The usual cadence of ELC North America and ELC Europe has changed this year due to the ongoing pandemic, and there is a single Embedded Linux Conference which begins next week: Monday, September 27th, through Wednesday, September 30th. The Linux Foundation is running ELC as a hybrid event which means there will both be in-person attendees and speakers onsite in Seattle and there will also be attendees and speakers attending remotely. Registration is still open and online attendance is only $50.
The schedule is full of interesting talks, and BayLibre is excited to have our team presenting 4 talks:
In the last 10 years, the GPIO and PINCTRL subsystem matured to support almost every possible handling of Programmable Input/Outputs and more generally multiplexing of multiple functions on single “Pins” or group of “Pins”. However, what is a “Pin”? What is a multiplexed “Function”? How programmable I/Os and pin functions are designed on the majority of System-On-Chips? Neil will describe this from the Hardware design Point-Of-View, the constraints and the requirements. Then Neil will explain how this particular subject was handled over the years in the Linux kernel, to finally get to the current GPIO & PINCTRL subsystems, and how it articulates with the Device Tree and other Firmware based protocols.
This talk will explore the future of Linux on RISC-V, an open instruction set (ISA). I will introduce the open source FPGA ecosystem including Migen and LiteX, and explain how they make it possible to quickly implement SoC designs in an FPGA capable of running Linux on a RISC-V. I will also explore Linux-capable open source RISC-V implementations, and how some are being used in both academia and industry. I will look at what Linux-capable “hard” RISC-V SoC’s currently exist and what is on the horizon. I will also talk about how support in Linux for RISC-V is continuing to evolve such as the introduction of KVM RISC-V support and look at RISC-V hardware support that is in the process of being upstreamed. I will describe how the upcoming RISC-V Platform Specification is trying to standardize boot and runtime requirements.
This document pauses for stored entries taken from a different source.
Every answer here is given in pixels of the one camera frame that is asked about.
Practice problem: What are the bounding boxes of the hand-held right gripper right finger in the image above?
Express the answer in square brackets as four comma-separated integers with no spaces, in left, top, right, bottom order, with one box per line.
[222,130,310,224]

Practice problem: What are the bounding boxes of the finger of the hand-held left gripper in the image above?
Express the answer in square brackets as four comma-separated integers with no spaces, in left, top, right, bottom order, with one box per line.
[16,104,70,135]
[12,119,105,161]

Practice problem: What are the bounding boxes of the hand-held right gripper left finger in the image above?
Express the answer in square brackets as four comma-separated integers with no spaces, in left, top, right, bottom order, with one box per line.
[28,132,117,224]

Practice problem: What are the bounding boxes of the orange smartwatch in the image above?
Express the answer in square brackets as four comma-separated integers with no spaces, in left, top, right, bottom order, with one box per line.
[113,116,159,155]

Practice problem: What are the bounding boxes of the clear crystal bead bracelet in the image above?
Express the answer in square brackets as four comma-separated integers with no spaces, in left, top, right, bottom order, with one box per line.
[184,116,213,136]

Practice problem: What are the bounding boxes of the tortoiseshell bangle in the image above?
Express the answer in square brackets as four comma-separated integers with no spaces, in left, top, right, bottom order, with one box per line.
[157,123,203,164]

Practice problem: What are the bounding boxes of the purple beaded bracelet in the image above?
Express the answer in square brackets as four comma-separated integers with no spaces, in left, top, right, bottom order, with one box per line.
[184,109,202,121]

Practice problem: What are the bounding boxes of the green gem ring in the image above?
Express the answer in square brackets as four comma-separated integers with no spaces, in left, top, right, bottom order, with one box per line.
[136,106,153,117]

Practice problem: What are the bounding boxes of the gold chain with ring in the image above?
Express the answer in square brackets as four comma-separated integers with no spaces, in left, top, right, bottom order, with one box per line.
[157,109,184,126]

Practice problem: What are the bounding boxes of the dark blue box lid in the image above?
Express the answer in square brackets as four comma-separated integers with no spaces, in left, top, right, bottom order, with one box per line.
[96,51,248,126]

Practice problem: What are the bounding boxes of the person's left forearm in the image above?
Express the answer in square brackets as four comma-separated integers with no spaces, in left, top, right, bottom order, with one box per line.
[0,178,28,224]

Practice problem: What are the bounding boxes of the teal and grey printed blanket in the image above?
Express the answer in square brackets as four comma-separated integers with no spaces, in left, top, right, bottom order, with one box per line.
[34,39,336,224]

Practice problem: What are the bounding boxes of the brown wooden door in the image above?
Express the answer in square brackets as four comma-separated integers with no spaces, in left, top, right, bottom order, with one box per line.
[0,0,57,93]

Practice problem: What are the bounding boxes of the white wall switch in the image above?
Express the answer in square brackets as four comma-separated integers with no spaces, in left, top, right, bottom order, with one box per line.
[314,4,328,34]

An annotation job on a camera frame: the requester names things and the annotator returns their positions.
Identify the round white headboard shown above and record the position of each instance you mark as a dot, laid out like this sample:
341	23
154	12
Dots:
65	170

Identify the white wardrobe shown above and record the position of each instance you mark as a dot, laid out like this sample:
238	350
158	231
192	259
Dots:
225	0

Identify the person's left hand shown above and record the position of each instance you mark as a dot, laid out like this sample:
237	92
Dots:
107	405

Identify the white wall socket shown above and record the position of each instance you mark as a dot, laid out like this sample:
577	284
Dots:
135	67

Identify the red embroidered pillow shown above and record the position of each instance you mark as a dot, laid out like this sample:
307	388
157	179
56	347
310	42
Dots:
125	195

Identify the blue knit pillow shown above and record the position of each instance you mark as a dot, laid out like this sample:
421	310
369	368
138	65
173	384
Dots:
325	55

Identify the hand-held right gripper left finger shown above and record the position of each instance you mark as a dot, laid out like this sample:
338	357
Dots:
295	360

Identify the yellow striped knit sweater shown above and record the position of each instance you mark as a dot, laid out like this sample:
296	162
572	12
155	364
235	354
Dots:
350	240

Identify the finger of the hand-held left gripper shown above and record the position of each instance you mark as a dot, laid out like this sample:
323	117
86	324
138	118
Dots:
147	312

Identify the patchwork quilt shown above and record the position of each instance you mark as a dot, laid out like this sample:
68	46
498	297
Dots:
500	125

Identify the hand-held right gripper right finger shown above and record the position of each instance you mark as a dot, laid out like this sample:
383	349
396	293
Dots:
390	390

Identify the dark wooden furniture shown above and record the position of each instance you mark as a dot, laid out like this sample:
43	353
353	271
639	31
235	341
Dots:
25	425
“Plan to Throw One Away” – Pitfalls of API Design for Low-level User-space Libraries and Kernel Interfaces – Bartosz Golaszewski
Ever wondered why so many of the popular plumbing-layer user-space libraries are usually called libfoobar2, gstreamer1.0 etc.? Why we have cgroup and crgroup2? Why a lot of kernel uAPI headers define SOMETHING_SOMETHING_IOCTL_V2? Unlike the in-kernel interfaces, user-space libraries usually promise a certain level of stability of the API and ABI – especially across a single major release. The kernel is even more strict on that – user-space programs must not be broken with incompatible changes to the kernel uAPI and it’s extremely rare to see any kernel interface modified or removed. This presentation will try to answer the question: why is it so difficult to design new programming interfaces correctly the first time? Why are minor, backward-compatible changes often not enough to address design issues and why do we need to always “plan to throw one away”? The author has hands-on experience with this problem – having helped design the GPIO uAPI and developed the user-space part of the kernel interface, only to see the kernel interface redesigned and ending up working on version 2 of the userland library. This presentation hopes to shed light on the aspects of good API design and help programmers avoid having to release multiple major versions of their open-source projects.
The use of RISC-V in embedded & IoT is continually growing, and Zephyr is one of the RTOSes that is seeing lots of RISC-V activity. This talk will cover how various RISC-V hardware features were used to implement protected memory, isolated userspace and hardware stack protection in the Zephyr RTOS kernel.
Seattle-based Kevin Hilman and Portland-based Drew Fustini will be attending in person. We look forward to seeing you at ELC, either in-person or online!